On January 21, 2021, Francesca's won court approval to sell its assets out of bankruptcy to TerraMar Capital and Tiger Capital Management, who would plan on keeping up to 275 stores open and keep the management team and employees intact. On May 6, 2021, Francesca's filed a proposed liquidation plan a couple of months after its sale to TerraMar Capital and Tiger Capital Management. The plan would wind down the business and would sell assets to its creditors and bondholders.

===Post-bankruptcy===
On September 3, 2021, after completing its bankruptcy reorganization and avoiding liquidation, Francesca's announced that it was beginning to reopen many of its previously closed stores that closed earlier in the year. It was also testing new concept stores, including launching and opening two new tween store concepts called Franki by Francesca's by December 2021. 9 more Franki stores would open by the end of 2022. In April 2023, Francesca's announced that it would launch a sport collection for its Franki division, called Franki Sport. The new collection line would sell sport bras, leggings, tracksuits, jackets, tennis skirts, bike shorts, running shorts, etc.

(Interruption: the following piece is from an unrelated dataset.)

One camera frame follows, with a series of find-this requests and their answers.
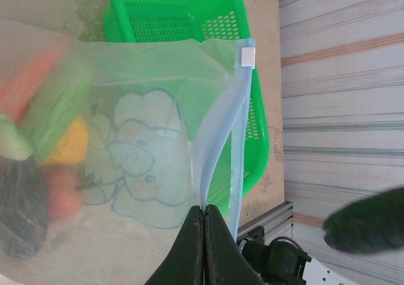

On February 1, 2023, Francesca's announced that they would be teaming up with ThredUp to create a platform called 'Forever Francesca's', which would allow customers to purchase secondhand items from Francesca's, and will give shopping credit to customers by sending in items.

On May 12, 2023, Francesca's announced that it would acquire lifestyle brand Richer Poorer as a fully owned subsidiary. Before it filed for bankruptcy, Francesca's operated nearly 450 stores under the Francesca's and Franki by Francesca's banners.

On January 15, 2026, Francesca's announced that it would close all of its remaining 450 locations nationwide as it plans to liquidate all of its remaining assets. Liquidation sales began at all stores as early as January 16. Days later, the company was accused of laying off employees without prior notice and for owing vendors over $250 million in unpaid invoices. The company filed for Chapter 11 bankruptcy for the second time on February 5, 2026. The last day of business for Francesca's locations was on March 29, 2026.